The lack of analysis of transmission cost, risk and need associated with the preferred portfolio justifies additional analysis from PGE, and the commission should not acknowledge the IRP without requiring such additional analysis, NIPPC said in comments.
The coalition also took issue with how bids in the RFP would be scored, saying "PGE's analysis of the renewable RFP elements, scoring methodology and associated modeling are little different than in past IRPs, and fail to make any reasonable effort to comply with the commission's new rules."
NIPPC also raised concerns with PGE's analysis of its direct access customers.
"PGE does not perform a rigorous analysis of risks from direct access, but instead offers a capacity calculation in a vacuum that produces an absurd result, suggesting that, if PGE included load from long term direct access customers as part of its IRP (which it currently does not do), PGE should be required to acquire and hold 125 percent of the capacity for servicing such long term direct access load-load that does not want to be served by PGE," it said.

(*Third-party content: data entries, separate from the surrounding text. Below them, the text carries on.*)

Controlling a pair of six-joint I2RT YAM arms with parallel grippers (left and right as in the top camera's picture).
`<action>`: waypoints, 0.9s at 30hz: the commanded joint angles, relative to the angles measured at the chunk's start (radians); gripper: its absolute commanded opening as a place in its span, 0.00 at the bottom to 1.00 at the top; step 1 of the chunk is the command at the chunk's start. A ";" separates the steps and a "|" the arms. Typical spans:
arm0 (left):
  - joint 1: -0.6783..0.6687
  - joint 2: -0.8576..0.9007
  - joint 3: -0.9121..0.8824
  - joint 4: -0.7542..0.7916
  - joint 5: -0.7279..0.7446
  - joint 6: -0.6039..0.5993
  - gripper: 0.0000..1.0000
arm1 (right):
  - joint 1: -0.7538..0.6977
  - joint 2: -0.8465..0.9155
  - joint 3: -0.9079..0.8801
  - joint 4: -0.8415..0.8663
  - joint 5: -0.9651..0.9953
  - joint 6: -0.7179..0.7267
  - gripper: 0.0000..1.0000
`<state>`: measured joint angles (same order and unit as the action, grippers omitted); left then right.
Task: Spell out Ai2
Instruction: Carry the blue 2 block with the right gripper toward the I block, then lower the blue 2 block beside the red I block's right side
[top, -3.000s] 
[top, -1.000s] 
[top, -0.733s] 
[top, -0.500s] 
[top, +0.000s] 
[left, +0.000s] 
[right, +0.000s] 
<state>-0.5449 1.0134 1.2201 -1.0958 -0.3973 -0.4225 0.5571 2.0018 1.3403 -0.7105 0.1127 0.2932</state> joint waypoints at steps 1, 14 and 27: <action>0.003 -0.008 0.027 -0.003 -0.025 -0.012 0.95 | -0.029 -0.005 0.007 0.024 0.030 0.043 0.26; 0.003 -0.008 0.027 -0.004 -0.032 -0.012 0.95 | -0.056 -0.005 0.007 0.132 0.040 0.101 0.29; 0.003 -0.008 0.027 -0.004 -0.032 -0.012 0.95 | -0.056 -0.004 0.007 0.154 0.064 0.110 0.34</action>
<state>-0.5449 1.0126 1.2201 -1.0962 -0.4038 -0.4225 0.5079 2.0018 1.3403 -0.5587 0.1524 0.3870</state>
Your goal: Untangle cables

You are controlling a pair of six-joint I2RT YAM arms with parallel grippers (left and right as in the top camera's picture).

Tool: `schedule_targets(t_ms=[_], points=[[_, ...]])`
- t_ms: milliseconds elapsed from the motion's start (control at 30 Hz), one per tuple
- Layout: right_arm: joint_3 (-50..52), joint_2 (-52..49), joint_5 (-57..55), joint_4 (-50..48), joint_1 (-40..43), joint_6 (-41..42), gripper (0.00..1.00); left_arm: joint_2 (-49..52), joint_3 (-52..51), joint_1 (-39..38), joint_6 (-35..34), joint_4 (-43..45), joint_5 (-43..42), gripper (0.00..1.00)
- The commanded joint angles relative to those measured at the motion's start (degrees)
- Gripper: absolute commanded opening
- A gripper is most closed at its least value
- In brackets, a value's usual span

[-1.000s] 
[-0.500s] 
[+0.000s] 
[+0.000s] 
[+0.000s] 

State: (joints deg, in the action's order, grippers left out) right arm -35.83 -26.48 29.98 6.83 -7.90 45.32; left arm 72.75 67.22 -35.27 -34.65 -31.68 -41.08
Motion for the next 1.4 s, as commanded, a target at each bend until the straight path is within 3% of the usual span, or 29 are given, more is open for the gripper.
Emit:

The Alliance of Western Energy Consumers largely agreed with NIPPC's take on direct access, saying PGE's proposal "will result in substantial cost increases for direct access and cost-of-service customers, resulting in as much as $100 million in additional capacity costs, and at a levelized value that is substantially higher than the costs of PGE's existing resources."
If the commission fails to reject PGE's proposal outright, AWEC recommends that it defer consideration of PGE's proposal to the ongoing process in UM 2024, OPUC's general investigation into long-term direct access programs, the advocacy group said in comments.
AWEC also disagreed with the IRP's plan to acquire 150 aMW of renewables by 2023.
"PGE's proposal is not based on need, but on a forecast of economic benefits over the long term and clean energy policies that are not specific to its customers or the rates they pay for utility service," it said.
AWEC also disputed PGE's reference case forecast of a 685 MW capacity deficit by 2025, saying it did not consider capacity resources acquired from PGE's Green Energy Affinity Rider customers; it also assumes far less market import capability than its transmission rights allow; and PGE is likely to meet a substantial portion of this deficit through bilateral negotiations.
OPUC will hold a workshop Oct. 31 to review PGE's IRP filing.